Georgia state senator lets it slip: GOP gerrymandered Ossoff's district to disenfranchise Black voters
The special election in Georgia’s 6th Congressional District — to fill the seat vacated by Health and Human Services Secretary Tom Price — is turning out to be symbolic on many levels. Democrat Jon Ossoff’s 30-point clobbering of the Republican field, for a seat Republicans have held for four decades, is a powerful referendum on Donald Trump’s […]

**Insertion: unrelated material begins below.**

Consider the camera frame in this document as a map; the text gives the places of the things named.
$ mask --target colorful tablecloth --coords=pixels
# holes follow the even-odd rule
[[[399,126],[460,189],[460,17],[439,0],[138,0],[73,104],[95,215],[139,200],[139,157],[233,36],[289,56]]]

Democrat Jon Ossoff’s 30-point clobbering of the Republican field, for a seat Republicans have held for four decades, is a powerful referendum on Donald Trump’s presidency and shows that his plummeting approval could mean major problems for Republicans in the 2018 midterms.
Even more remarkable is that Ossoff just barely missed the 50 percent mark necessary to avoid a runoff — no small feat in such a solidly Republican district. But Democratic National Committee Chairman Tom Perez’s explanation for why Ossoff was not able to pull off a knock-out win is highly troubling:
Here’s what I do know. We haven’t controlled that seat in 37 years. And the Republicans in Georgia gerrymandered the heck out of it.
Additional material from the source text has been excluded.